I keep reading the following phrase in various forms:
“AI code generators just killed no-code, now anyone can build an app from a prompt”
My take: Bullshit.
I spent the last few weeks testing various AI app builders (Lovable, Cursor, Replit, Bolt) and I’ve got some thoughts to share about the whole “AI will replace no-code” debate.
Don’t get me wrong, I desperately wanted these tools to work. The promise of typing a prompt and getting a fully functional app? Brilliant!
But after countless attempts and frustrations, I’ve realised something important.
The reality is… messy.
Every AI-generated app I tried to build turned into a game of “keep blindly clicking fix until the AI fixes it or gives up”.
When things went wrong (they always did), I felt completely powerless.
There’s so much content appearing of people apparently using AI to build apps in minutes, but I think they’re being highly selective about what they show.
- They’re not showing the abandoned projects when AI hits a bug it’s unable to fix (this happened to me many times).
- They’re not showing the part where they had to dive into the code to fix something AI couldn’t.

Coding with AI is great— if you’re a coder.
But for a no-coder, if I can’t understand the app I’ve built, it becomes impossible to maintain.
In fact, I felt like a product manager whose entire developer team had just resigned except for one over-confident junior dev with a compulsion for lying.
App owners need their apps to behave consistently.
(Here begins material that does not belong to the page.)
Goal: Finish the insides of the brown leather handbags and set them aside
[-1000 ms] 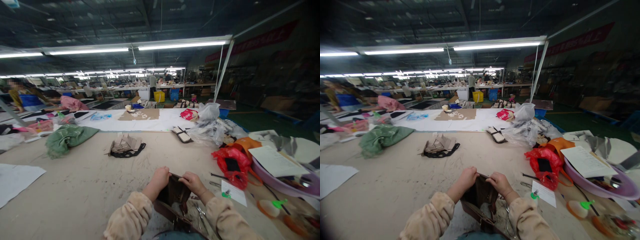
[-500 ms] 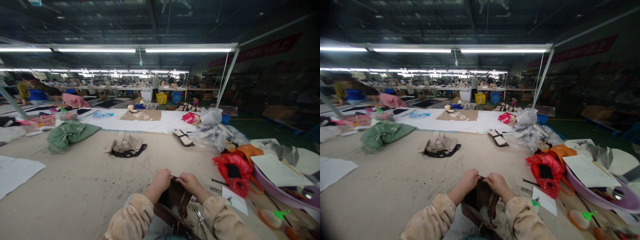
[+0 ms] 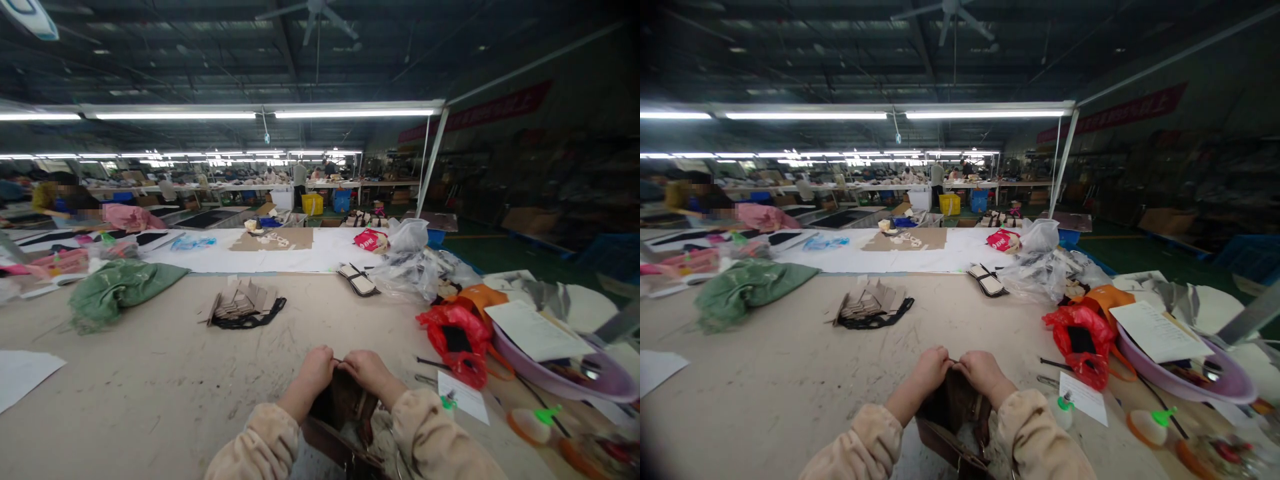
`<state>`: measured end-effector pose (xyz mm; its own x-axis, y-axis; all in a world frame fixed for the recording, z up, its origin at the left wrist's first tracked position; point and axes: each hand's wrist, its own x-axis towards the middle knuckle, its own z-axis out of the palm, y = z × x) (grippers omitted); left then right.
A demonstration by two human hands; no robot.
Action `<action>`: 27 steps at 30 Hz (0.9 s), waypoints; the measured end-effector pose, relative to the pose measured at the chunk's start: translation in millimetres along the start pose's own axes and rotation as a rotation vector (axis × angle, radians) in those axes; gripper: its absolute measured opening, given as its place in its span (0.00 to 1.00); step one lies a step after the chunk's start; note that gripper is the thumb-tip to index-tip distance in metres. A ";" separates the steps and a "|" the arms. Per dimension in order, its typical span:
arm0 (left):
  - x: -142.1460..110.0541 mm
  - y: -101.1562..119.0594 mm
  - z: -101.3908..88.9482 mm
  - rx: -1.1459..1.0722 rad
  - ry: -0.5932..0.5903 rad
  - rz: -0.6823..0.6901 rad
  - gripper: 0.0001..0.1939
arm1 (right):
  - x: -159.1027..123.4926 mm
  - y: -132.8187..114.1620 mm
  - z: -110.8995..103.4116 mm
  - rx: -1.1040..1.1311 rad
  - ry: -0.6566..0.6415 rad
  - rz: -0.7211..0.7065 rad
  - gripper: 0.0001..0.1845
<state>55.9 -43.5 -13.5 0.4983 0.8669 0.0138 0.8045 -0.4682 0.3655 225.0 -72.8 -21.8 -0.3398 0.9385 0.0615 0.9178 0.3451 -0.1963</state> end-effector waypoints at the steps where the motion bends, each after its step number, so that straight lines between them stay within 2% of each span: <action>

They need to understand how things work and know that making a change in one place won’t break something elsewhere.
I cannot see a future where I will feel confident asking an AI to update, refactor and fix code I don’t understand.
But no-code tools just generate code, what’s the difference?
The difference is no-code tools have put in place a framework which means consistent inputs get consistent outputs.
I know if I create a workflow in Bubble it will do what it’s supposed to. And if it doesn’t, it’s always my fault, and I can figure out how to fix it.
I don’t need to understand the underlying code just like people coding in React Native don’t need to understand the machine code and binary that lies beneath the code they’re writing.
If consistent inputs get consistent outputs, you can understand it and work with it. If it behaves differently every time, you can’t.
The problem with AI code is — if you feed an AI the same prompt over and over and you’ll get slightly different results every time. Vary the prompt a bit and… yikes.
But what about AI + NoCode?
I recently tried Bubble’s new AI developer feature, and although it was far from perfect, it was actually quite impressive.
It can scaffold out basic app structure and workflows in minutes, but – and this is crucial – in a way that I can then understand, modify, and maintain using visual development tools.
This is where I see the real future for no-coders: AI as a powerful assistant in the no-code space, not a replacement.
Think about it:
- AI can help us prototype faster
- AI can help us inject small code snippets where we need extra functionality
- Visual tools let us understand and control what we’re building
- We maintain ownership of our product’s destiny
For no-coders like us, this is actually fantastic news. We get the best of both worlds – AI’s speed and creativity, combined with no-code’s visibility and control.
🔑 Key Takeaway: Don’t get caught up in the AI hype. Focus on building products you can understand and maintain. Use AI as a helpful assistant, not a mysterious black box.